* YOUR INSTRUCTIONS *
From the entries below, please output exactly the lines starting at the one containing "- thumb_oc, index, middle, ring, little" and ending at the one containing "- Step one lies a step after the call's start", both included.

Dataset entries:
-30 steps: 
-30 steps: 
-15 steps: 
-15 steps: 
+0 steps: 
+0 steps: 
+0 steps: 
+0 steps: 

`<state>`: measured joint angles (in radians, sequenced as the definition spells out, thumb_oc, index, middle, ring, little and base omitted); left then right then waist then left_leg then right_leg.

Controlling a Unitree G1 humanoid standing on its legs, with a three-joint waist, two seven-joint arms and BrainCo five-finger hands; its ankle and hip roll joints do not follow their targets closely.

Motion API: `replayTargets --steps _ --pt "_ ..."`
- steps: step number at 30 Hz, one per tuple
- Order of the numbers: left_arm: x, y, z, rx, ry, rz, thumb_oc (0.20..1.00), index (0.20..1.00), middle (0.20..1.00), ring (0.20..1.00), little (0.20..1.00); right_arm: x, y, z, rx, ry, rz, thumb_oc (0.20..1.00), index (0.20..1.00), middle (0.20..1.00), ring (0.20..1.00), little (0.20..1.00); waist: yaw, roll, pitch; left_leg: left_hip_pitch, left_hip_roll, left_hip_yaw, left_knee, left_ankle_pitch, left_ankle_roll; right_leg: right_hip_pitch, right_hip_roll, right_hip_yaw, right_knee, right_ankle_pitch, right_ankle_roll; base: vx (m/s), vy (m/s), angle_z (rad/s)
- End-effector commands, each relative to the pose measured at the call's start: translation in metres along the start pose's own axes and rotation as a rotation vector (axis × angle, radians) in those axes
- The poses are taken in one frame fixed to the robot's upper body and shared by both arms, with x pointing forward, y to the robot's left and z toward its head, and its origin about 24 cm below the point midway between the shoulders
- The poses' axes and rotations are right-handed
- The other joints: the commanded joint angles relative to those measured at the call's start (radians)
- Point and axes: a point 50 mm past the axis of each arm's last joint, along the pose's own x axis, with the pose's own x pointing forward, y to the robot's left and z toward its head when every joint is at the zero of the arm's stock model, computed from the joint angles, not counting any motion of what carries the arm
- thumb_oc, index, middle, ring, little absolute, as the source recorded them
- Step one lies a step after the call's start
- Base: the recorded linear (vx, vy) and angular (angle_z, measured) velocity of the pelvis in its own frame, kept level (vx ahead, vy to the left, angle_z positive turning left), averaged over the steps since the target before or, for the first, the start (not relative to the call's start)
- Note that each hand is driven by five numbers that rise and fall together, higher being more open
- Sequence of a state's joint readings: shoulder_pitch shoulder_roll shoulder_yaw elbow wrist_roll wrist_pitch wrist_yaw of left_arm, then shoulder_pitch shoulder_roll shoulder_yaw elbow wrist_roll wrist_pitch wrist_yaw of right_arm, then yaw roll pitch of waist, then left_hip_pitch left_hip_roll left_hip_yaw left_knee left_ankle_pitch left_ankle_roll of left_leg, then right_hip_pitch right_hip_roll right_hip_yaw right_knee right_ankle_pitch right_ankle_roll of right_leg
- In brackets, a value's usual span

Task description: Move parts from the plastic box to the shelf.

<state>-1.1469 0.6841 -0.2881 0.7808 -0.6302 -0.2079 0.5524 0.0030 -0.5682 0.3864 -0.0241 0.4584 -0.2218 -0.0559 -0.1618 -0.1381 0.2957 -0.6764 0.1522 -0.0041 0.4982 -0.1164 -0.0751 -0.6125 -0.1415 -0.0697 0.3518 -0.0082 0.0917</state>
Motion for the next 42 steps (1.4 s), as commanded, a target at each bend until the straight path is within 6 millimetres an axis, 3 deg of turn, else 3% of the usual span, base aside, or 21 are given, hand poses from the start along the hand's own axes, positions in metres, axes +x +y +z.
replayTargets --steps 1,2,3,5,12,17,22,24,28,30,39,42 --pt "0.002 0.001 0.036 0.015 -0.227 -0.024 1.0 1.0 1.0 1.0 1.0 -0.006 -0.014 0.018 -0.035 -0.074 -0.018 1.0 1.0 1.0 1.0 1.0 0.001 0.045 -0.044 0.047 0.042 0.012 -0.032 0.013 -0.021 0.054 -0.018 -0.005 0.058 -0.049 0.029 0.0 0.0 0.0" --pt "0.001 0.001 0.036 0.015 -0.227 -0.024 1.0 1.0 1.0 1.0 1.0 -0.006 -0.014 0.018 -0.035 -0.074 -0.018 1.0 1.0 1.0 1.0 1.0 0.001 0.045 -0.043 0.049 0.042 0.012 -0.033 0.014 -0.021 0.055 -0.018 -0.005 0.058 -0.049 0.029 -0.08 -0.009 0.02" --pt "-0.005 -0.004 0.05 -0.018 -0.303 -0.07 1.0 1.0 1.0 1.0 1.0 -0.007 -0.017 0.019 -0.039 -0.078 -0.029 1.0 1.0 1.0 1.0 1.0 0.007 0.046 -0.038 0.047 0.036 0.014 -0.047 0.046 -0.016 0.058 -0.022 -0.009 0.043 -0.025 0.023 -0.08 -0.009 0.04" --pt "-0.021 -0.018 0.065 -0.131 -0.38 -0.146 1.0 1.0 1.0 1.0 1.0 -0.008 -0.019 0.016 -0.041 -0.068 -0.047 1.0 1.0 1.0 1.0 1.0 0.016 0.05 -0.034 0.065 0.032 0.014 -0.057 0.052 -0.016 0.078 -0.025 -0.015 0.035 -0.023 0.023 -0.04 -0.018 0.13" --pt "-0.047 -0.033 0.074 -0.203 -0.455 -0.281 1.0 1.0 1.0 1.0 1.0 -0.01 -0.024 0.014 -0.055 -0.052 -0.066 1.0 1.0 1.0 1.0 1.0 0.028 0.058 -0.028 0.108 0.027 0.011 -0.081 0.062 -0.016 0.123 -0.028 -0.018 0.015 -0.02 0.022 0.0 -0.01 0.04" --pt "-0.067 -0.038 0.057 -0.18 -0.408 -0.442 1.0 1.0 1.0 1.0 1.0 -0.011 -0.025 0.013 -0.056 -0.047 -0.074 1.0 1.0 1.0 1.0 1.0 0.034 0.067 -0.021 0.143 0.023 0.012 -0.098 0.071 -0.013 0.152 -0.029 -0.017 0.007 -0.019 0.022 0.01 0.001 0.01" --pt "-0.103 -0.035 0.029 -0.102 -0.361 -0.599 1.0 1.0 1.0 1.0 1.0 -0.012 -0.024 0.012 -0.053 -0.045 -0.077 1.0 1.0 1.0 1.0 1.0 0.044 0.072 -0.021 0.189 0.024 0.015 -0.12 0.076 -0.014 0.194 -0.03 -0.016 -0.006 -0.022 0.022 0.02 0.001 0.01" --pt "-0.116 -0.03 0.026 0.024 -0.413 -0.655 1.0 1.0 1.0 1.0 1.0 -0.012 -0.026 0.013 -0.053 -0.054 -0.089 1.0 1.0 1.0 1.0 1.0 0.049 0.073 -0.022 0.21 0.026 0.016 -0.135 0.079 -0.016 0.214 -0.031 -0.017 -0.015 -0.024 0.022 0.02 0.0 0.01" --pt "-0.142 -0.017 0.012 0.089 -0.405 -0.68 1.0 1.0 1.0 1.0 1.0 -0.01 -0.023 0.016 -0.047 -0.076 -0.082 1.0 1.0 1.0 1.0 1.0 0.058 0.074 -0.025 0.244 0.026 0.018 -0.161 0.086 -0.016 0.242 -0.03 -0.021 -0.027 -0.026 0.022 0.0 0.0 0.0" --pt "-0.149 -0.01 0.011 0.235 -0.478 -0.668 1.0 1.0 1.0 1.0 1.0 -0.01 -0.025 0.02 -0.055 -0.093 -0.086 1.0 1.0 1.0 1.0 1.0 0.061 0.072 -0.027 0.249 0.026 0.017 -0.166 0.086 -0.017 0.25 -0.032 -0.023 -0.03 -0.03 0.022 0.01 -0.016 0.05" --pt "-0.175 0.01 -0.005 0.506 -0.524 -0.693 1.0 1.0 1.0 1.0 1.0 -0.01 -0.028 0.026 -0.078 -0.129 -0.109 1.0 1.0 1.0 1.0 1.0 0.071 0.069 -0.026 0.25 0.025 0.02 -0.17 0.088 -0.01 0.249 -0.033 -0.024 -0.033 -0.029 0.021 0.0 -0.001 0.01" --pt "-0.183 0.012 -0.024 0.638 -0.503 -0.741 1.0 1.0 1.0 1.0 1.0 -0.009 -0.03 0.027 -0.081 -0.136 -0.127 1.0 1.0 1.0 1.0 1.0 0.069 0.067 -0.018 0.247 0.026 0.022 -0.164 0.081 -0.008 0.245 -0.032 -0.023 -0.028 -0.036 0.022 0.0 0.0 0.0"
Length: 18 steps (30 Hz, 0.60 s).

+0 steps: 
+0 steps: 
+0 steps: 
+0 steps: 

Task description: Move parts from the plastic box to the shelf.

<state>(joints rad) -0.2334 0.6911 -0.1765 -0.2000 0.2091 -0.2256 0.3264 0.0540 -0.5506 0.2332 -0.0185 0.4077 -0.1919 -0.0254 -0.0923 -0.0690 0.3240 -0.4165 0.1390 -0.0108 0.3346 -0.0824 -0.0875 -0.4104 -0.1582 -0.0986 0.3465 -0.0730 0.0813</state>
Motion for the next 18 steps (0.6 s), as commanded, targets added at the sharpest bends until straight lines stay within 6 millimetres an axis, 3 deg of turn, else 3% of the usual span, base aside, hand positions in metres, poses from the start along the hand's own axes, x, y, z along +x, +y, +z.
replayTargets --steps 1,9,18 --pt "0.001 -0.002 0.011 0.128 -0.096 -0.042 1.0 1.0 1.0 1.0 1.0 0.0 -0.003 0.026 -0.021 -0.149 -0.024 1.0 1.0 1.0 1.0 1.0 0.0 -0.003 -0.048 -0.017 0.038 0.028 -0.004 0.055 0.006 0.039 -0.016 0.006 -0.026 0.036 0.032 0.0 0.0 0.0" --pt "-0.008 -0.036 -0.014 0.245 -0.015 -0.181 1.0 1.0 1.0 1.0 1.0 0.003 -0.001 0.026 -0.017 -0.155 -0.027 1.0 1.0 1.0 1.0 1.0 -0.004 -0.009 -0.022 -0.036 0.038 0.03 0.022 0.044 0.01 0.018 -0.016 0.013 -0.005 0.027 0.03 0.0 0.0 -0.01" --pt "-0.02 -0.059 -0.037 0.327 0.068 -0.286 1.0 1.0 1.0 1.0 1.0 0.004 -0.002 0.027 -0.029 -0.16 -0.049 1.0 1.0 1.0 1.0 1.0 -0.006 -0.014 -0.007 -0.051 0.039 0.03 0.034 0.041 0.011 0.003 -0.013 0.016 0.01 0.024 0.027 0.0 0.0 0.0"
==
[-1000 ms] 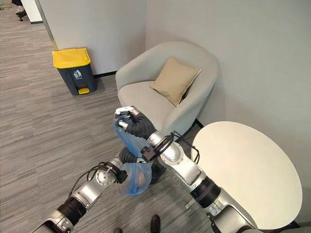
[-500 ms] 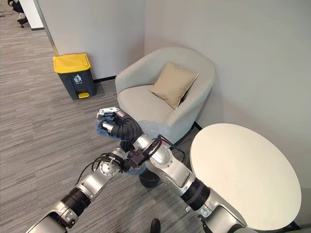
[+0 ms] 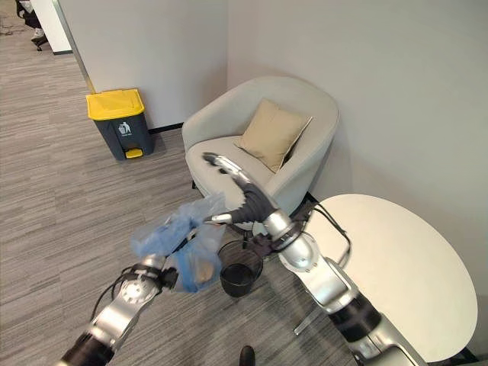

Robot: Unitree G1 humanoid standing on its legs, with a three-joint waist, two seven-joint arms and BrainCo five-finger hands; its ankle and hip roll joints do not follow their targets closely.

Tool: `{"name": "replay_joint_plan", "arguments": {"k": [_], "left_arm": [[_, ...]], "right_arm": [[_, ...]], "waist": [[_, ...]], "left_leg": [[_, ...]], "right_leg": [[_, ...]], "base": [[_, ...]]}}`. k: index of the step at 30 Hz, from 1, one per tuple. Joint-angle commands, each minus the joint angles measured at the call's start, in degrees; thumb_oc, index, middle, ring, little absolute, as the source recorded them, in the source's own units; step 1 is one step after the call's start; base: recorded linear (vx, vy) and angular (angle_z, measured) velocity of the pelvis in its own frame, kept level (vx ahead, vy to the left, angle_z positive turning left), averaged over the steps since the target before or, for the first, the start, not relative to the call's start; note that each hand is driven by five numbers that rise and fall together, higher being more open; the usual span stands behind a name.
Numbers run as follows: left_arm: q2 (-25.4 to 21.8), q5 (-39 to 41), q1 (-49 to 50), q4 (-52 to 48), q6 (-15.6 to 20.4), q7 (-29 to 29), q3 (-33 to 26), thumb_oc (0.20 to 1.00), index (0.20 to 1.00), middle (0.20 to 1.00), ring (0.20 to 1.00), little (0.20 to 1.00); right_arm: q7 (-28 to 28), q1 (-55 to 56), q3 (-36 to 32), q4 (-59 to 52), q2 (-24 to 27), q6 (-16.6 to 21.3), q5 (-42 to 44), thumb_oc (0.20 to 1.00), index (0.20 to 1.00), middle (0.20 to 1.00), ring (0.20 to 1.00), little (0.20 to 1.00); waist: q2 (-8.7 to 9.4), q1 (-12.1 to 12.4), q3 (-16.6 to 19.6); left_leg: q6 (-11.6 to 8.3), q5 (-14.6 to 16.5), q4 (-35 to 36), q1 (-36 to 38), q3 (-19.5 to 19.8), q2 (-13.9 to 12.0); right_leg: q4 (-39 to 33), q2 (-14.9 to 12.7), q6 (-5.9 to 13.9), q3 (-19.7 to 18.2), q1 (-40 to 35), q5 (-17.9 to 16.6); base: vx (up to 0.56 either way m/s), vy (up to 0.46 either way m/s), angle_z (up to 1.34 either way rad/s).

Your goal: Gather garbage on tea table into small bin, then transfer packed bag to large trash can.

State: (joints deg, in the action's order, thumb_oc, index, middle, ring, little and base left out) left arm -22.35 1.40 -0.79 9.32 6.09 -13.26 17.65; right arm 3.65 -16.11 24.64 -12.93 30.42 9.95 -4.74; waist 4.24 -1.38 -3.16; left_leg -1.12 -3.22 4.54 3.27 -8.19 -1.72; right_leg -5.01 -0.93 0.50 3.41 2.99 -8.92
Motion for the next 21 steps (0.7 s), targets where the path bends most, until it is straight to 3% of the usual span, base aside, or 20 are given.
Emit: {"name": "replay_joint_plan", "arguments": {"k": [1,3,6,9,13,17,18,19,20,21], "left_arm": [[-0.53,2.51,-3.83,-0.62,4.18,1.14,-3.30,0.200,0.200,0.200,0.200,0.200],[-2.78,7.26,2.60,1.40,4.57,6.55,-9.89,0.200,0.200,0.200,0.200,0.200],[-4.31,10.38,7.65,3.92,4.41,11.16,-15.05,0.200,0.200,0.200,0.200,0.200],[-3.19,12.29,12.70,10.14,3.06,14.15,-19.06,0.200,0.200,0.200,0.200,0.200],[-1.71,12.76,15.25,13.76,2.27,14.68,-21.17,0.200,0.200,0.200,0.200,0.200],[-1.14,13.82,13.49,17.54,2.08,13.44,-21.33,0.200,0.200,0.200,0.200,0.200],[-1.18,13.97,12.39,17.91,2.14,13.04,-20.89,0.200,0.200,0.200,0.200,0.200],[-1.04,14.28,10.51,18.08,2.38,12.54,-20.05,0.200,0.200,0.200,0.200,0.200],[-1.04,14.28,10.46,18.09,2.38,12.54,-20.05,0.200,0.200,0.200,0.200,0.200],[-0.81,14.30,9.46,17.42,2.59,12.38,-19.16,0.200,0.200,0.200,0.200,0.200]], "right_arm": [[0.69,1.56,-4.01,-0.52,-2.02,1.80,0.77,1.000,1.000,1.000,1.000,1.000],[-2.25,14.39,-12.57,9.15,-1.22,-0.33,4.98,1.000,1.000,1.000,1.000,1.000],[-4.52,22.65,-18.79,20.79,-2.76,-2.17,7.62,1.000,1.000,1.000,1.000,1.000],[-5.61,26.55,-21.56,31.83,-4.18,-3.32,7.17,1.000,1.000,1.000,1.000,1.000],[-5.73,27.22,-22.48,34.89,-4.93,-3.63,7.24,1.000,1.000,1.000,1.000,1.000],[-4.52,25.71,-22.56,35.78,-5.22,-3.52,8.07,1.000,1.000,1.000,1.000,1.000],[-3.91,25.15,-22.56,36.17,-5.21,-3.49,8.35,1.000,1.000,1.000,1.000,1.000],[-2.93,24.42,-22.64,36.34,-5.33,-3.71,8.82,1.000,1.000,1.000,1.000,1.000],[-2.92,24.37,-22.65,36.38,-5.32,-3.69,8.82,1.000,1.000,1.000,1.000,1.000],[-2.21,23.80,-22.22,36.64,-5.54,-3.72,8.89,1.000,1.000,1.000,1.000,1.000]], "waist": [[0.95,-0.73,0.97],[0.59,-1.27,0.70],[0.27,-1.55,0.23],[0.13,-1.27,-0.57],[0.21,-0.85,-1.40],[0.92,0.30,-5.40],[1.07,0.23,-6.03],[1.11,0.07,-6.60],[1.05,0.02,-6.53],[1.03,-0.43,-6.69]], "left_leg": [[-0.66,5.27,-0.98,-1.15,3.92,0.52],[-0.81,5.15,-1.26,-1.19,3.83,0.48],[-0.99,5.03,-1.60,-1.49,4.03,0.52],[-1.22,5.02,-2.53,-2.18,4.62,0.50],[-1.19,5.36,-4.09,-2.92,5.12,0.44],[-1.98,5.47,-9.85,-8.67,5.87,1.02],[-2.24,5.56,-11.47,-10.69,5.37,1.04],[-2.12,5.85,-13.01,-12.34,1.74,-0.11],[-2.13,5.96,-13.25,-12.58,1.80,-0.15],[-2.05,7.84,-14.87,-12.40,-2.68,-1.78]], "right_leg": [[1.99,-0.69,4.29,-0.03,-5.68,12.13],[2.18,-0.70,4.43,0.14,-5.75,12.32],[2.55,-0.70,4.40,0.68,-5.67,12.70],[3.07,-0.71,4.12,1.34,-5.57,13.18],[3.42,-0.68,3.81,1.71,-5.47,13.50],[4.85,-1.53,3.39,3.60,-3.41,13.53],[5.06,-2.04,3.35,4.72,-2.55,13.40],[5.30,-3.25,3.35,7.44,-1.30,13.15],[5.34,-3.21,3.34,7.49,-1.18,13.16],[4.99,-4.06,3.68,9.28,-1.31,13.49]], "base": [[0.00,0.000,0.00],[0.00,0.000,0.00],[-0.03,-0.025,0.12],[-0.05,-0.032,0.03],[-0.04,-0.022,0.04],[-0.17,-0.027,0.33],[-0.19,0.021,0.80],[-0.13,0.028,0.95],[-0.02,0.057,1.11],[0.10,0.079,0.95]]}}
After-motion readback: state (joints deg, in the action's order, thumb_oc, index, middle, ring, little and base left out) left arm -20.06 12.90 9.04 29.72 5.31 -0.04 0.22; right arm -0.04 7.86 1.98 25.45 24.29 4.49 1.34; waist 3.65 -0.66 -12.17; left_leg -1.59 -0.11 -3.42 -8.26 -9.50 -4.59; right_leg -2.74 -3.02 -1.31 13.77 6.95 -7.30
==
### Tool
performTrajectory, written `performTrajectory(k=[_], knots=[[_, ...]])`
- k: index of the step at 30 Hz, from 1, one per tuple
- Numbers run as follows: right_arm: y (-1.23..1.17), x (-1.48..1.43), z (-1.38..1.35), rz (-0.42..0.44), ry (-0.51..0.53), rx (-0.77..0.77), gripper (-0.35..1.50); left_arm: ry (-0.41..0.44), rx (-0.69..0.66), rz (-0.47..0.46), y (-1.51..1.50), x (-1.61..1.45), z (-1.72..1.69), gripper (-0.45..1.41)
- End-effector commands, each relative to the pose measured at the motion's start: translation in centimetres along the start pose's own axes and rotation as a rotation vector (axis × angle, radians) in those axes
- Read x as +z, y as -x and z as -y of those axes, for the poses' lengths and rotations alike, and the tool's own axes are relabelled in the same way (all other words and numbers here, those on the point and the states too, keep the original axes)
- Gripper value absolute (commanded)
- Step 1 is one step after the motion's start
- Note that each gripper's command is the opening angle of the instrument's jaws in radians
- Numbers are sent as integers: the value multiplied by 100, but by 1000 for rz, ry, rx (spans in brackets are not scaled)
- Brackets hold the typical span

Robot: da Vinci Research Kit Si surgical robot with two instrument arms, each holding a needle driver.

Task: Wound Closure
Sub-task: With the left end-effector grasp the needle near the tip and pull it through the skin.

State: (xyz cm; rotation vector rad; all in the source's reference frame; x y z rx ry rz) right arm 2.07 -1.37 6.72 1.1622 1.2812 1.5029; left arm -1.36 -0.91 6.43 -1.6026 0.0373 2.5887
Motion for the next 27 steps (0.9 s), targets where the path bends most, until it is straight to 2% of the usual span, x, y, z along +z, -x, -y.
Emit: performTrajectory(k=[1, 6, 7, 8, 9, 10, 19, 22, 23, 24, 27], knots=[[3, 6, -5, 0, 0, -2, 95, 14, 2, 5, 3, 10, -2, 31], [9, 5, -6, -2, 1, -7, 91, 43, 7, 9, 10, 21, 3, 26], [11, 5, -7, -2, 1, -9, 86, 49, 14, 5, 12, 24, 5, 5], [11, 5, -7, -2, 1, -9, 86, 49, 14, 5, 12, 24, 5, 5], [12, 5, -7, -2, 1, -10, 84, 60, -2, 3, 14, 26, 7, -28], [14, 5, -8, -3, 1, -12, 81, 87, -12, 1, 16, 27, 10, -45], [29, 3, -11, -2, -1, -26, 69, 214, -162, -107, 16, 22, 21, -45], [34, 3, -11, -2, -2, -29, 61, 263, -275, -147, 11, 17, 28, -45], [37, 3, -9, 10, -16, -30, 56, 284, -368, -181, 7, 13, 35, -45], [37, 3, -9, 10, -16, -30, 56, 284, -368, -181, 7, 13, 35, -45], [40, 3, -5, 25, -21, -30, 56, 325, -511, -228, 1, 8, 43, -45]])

* RESPONSE *
- thumb_oc, index, middle, ring, little absolute, as the source recorded them
- Step one lies a step after the call's start

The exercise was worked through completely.